SED navigation bar go to SED home page go to Dataplot home page go to NIST home page SED Home Page SED Staff SED Projects SED Products and Publications Search SED Pages
Dataplot Vol 1 Vol 2

H CONSISTENCY PLOT
K CONSISTENCY PLOT
COCHRAN VARIANCE PLOT

Name:
    H CONSISTENCY PLOT
    K CONSISTENCY PLOT
    COCHRAN VARIANCE PLOT
Type:
    Graphics Command
Purpose:
    Given a response variable and associated variables containing laboratory id's and material id's, generate a plot of one of the following versus material/laboratory:

    1. h-consistency statistic
    2. k-consistency statistic
    3. Cochran variance outlier statistic
Description:
    The h-consistency and k-consistency statistics are discussed in the ASTM E691 standard for interlaboratory analysis

      "Standard Practice for Conducting an Interlaboratory Study to Determine the Precision of a Test Method", ASTM International, 100 Barr Harbor Drive, PO BOX C700, West Conshohoceken, PA 19428-2959, USA.

    This standard addresses the situation where there are two factors (material and laboratory) and there is a full factorial balanced design (i.e., each combination of material and laboratory is run with an equal number of replications).

    John Mandel has also discussed the h- and k-statistics in various publications (see the References section below).

    The h-consistency statistic is a measure of the between laboratory consistency and is defined in the ASTM E691 standard as

      \( h = d/s_{\tilde{x}} \)

    with

      d = cell deviation (cell average - average of cell averages)
      \( s_{\tilde{x}} \) = standard deviations of cell averages

    Essentially, h is standardized deviation from the grand averages. The critical value is computed as

      \( hcv = \pm \frac{(p-1) t} {\sqrt{p(t^2 + p - 2)}} \)

    where p denotes the number of laboratories and t denotes the percent point function of the t distribution with p - 2 degrees of freedom. The h consistency plot draws lines at the critical values corresponding to α = 0.5% (i.e., the 0.9975 and 0.0025 percent points of the t distribution). These are the values recommended in the E691 standard.

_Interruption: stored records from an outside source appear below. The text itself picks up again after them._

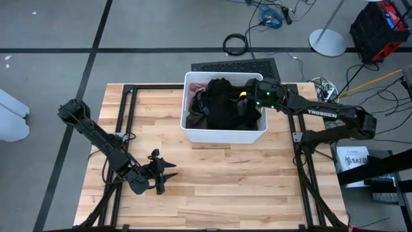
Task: Sort clothes
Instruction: Put the black jacket into the laundry organizer bin, then return to Home Position
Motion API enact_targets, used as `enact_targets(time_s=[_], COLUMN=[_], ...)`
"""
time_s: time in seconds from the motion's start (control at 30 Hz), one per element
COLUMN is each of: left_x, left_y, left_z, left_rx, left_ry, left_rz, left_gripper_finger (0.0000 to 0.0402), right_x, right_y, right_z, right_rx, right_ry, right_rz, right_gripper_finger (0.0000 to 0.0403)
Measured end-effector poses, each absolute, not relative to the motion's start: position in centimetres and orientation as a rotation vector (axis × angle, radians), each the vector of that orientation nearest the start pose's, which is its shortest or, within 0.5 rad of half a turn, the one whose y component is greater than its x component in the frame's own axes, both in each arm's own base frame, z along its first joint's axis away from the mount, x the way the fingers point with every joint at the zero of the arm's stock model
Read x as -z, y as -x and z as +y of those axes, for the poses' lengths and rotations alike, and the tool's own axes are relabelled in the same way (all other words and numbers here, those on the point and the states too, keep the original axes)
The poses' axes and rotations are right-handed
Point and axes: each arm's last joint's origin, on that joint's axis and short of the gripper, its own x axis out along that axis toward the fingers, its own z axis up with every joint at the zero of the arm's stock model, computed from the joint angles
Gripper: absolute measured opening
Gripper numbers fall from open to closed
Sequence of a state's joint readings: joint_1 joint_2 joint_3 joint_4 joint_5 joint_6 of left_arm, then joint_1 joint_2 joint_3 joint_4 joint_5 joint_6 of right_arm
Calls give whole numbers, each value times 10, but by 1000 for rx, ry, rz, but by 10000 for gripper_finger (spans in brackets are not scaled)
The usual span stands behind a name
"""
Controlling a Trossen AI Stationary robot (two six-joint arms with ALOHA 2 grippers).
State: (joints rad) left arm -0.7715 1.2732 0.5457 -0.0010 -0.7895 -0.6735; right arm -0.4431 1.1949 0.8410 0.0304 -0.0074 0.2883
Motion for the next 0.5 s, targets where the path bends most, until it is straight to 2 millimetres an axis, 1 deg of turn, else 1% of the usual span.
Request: enact_targets(time_s=[0.2, 0.4, 0.5], left_x=[-179, -179, -181], left_y=[-180, -180, -181], left_z=[-147, -147, -147], left_rx=[-186, -185, -185], left_ry=[145, 145, 136], left_rz=[478, 478, 451], left_gripper_finger=[171, 171, 171], right_x=[-308, -332, -345], right_y=[-227, -207, -194], right_z=[-107, -95, -86], right_rx=[456, 349, 262], right_ry=[-319, -314, -333], right_rz=[183, 85, 29], right_gripper_finger=[397, 396, 396])
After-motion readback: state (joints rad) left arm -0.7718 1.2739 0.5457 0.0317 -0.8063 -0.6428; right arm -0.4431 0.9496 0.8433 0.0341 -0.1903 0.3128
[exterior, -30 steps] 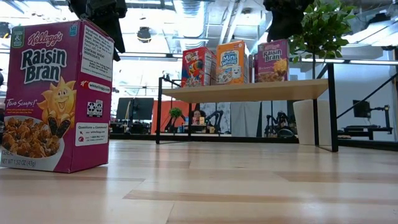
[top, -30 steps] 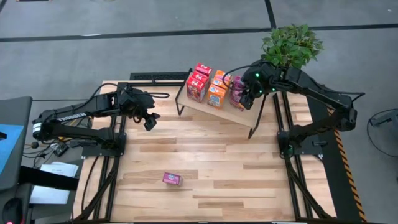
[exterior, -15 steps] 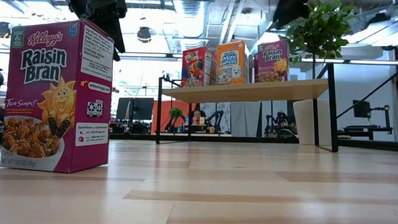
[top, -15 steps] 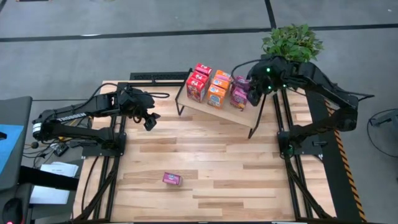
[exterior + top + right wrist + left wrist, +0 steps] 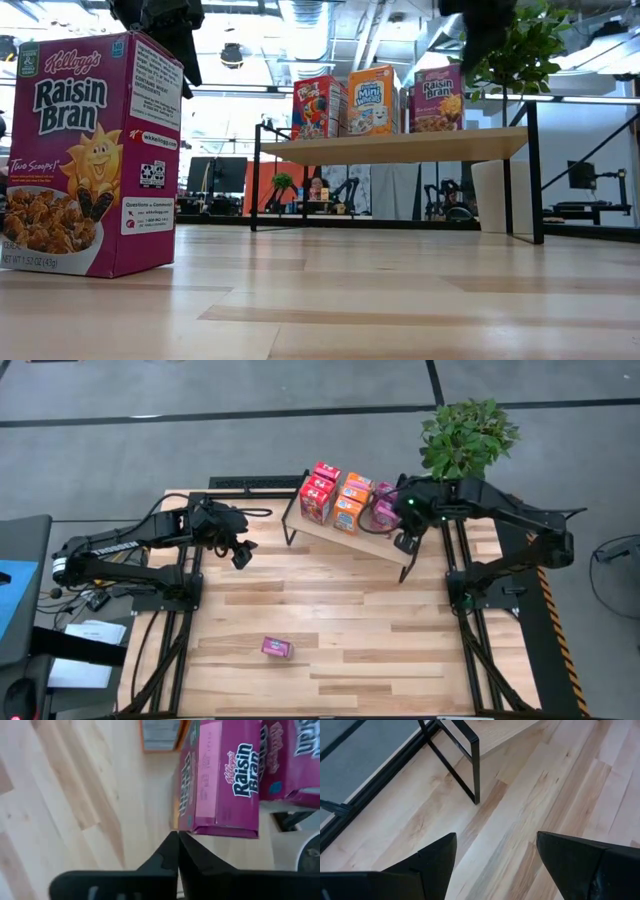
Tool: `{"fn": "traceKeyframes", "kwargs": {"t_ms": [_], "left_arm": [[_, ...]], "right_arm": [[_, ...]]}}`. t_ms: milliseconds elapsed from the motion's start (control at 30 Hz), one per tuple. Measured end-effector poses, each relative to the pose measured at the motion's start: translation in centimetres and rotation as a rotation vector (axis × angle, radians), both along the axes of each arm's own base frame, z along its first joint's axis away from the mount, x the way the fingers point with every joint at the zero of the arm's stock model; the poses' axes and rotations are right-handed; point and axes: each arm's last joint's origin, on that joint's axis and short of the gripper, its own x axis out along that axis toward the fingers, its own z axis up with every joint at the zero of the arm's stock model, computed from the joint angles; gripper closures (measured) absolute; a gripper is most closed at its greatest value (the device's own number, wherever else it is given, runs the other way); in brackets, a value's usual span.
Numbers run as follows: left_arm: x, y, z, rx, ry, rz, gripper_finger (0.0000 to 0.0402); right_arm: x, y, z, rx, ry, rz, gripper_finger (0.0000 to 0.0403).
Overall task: Stack cereal on shelf
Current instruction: Put the top purple cereal box on the shelf aligned with the other purple cereal box, then put the purple cereal box on the shelf aligned with the other purple cereal boxes
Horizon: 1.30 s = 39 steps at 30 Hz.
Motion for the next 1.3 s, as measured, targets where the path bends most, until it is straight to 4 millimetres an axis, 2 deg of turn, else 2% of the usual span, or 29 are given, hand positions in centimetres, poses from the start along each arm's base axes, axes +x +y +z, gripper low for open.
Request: {"fn": "traceKeyframes", "kwargs": {"t_ms": [200, 433, 633, 733, 867, 1033, 1167, 1300], "left_arm": [[0.0, 0.0, 0.0, -0.001, -0.001, 0.002, 0.0136], [0.0, 0.0, 0.0, 0.001, 0.000, 0.005, 0.0136], [0.0, 0.0, 0.0, 0.002, 0.000, 0.006, 0.0136], [0.0, 0.0, 0.0, 0.004, 0.001, 0.008, 0.0136], [0.0, 0.0, 0.0, 0.002, 0.000, 0.006, 0.0136], [0.0, -0.2, -0.1, -0.053, -0.006, -0.055, 0.0136], [-0.4, -0.7, -0.6, -0.142, 0.050, -0.158, 0.0136], [-0.9, -0.8, -1.1, -0.162, 0.125, -0.154, 0.0136]], "right_arm": [[0.1, -0.8, -0.2, -0.022, -0.014, -0.034, 0.0348], [0.4, -1.6, 0.1, -0.047, -0.079, -0.059, 0.0345], [0.4, -1.3, 0.2, -0.047, -0.081, -0.049, 0.0345], [0.5, -1.0, 0.9, -0.049, -0.106, -0.033, 0.0345], [0.9, 0.5, 3.0, 0.004, -0.225, 0.059, 0.0345], [2.6, 3.5, 4.6, 0.110, -0.432, 0.221, 0.0345], [4.9, 6.6, 4.3, 0.135, -0.472, 0.352, 0.0338], [8.4, 9.7, 2.8, 0.116, -0.491, 0.409, 0.0304]]}}
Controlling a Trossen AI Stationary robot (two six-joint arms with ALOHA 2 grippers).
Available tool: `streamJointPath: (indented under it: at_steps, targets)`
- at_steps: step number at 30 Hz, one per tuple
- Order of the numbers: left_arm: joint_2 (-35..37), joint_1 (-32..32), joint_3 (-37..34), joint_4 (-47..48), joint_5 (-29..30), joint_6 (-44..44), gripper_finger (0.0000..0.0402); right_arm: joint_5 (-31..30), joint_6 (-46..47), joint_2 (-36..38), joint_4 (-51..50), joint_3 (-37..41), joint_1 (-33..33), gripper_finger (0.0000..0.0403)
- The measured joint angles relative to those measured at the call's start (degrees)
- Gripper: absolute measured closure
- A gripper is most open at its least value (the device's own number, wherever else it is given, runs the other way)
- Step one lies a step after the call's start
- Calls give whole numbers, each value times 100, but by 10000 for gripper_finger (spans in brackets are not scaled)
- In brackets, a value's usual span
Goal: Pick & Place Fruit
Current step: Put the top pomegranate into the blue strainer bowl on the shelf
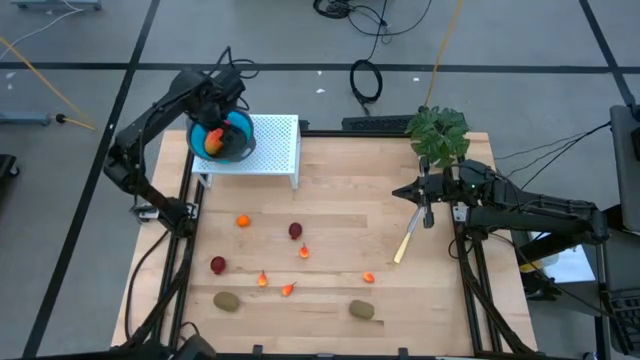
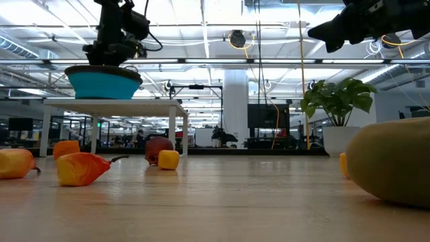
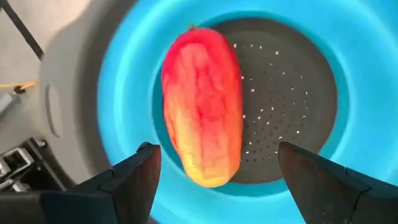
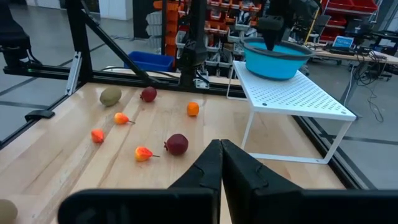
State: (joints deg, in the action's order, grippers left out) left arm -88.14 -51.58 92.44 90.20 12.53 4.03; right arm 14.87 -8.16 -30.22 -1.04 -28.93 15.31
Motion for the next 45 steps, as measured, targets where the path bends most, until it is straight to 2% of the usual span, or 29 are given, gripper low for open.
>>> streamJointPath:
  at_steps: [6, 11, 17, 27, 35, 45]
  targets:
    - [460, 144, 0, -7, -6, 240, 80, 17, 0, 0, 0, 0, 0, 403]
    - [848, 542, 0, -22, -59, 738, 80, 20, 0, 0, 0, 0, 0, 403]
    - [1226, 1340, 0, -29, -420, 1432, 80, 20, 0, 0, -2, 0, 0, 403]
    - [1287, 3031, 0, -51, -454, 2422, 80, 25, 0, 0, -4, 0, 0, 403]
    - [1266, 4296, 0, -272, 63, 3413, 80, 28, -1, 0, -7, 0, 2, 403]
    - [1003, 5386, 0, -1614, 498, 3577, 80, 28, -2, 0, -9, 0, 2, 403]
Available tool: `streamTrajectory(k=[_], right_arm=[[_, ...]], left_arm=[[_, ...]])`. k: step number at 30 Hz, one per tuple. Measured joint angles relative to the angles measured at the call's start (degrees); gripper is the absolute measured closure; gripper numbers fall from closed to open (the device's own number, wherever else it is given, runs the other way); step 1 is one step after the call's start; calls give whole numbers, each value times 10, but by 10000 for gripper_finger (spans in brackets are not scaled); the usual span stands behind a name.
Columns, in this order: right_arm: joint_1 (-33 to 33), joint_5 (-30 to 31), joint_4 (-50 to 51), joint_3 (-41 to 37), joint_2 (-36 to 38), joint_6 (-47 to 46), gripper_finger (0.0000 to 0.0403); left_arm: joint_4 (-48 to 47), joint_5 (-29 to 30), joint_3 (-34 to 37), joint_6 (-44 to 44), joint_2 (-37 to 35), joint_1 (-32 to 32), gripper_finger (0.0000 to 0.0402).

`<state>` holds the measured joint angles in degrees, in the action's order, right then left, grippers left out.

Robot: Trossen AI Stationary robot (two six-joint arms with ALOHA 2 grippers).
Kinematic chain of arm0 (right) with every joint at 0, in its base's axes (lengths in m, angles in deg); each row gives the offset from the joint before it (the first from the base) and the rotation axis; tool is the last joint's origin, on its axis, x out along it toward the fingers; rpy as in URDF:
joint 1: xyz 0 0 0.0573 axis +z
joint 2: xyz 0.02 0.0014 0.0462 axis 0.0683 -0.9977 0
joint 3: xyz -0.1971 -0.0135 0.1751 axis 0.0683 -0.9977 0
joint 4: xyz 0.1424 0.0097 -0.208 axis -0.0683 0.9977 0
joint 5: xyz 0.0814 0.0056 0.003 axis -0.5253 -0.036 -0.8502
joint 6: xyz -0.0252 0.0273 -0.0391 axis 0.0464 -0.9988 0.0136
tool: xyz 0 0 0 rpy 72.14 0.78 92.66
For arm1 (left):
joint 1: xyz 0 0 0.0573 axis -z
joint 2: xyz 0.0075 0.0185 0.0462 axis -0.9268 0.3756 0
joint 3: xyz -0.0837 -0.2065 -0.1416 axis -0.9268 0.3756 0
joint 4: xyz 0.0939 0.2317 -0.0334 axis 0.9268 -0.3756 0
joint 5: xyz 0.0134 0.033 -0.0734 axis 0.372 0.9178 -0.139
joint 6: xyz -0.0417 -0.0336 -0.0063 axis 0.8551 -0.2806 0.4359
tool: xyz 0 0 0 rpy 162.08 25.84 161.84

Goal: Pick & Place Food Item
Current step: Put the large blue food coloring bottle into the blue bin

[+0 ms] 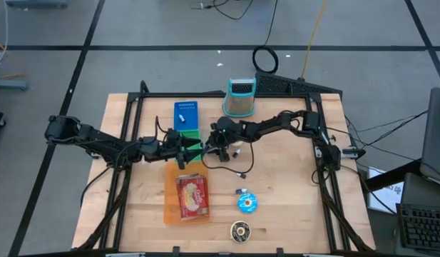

    The k-consistency statistic is a measure of the within laboratory consistency and is defined in the ASTM E691 standard as

      \( k = \frac{s} {s_r} \)

    with

      s = cell standard deviation
      sr = repeatability standard deviation

    Essentially, k is the ratio of the cell standard devition to the pooled value. The critical value is computed as

      \( kcv = \sqrt{\frac{p}{1 + (p-1) F}} \)

    where p denotes the number of laboratories and F denotes the percent point function of the F distribution with (n-1) and (p-1)*(n-1) degrees of freedom. The k consistency plot draws a line at the critical value corresponding to α = 0.5% (i.e., the 0.995 percent point of the F distribution). This is the value recommended in the E691 standard.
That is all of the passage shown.